Manatee Parks Opens Dialogue for Master Plan



Manatee County currently boasts 70 park locations encompassing nearly 28,000 acres including athletic facilities, preserves and community parks—quite a bit of green space to manage, maintain and utilize. In an effort to update facilities and accommodate ever-changing demographics, Manatee County Parks and Natural Resources will host three town hall meetings in November to give area residents and stakeholders a final opportunity to contribute their ideas to the 15-year Parks Master Plan.

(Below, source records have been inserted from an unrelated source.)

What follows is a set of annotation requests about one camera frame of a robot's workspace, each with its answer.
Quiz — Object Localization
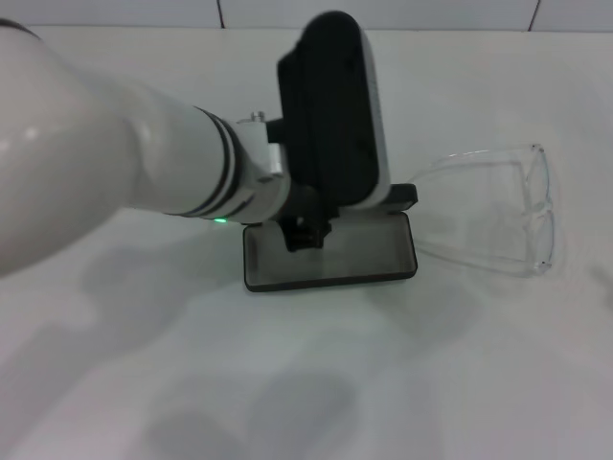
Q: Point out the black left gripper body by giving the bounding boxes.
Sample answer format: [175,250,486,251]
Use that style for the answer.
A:
[280,185,335,236]

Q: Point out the black glasses case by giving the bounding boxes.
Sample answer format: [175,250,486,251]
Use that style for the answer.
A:
[242,183,419,293]

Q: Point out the clear white glasses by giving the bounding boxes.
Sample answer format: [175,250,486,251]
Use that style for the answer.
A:
[414,142,557,279]

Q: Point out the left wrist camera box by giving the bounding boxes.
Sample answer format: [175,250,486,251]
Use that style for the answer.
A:
[276,10,390,211]

“We’re going back to the community,” says Danny Hopkins, Recreation Division Manager for Manatee County Parks and Natural Resources, “to talk about what our findings are and present our validated strategic initiatives.” One of the biggest focal points are the athletic facilities, which, in addition to being heavily used and congested by local residents, are also utilized for hosting regional and state athletic tournaments. Hopkins says it’s about trying to find a balance that allows the county to “keep a high-quality standard but at the same time address all of the current demands.” The Master Plan will also address the county’s environmental land holdings, focusing on responsible access to help reduce the human imprint on waterways and preserves. “These are very special parks, and they have to be viewed that way,” he says.

To help fund the refurbishment of facilities and the continued preservation of natural spaces, the county implemented a half-cent infrastructure sales tax. “The tax is a blessing,” says Hopkins, as many of the county’s facilities were built in the 90s and are near the end of their lifecycle, in some cases requiring a complete demolition and rebuild.

Parks and preserves offer obvious economic impacts to the county, attracting everything from vacation and nature tourism to out-of-town athletes in search of great weather and championships. In addition, parks systems are one of the many things that businesses look for when choosing a headquarters, as the systems factor heavily into an area’s quality of life index. But for Hopkins and the county parks staff, “it’s not just about a single swing set or a place to play ball,” he says. “I see it as connecting communities and developing the concept of health and well-being.”

The first meeting will be held at Central Library on Nov. 6 at 7:30pm. On the 8th and 9th the meetings will start at 6pm but will be hosted at the Parrish YMCA and John H. Marble Recreation Complex, respectively.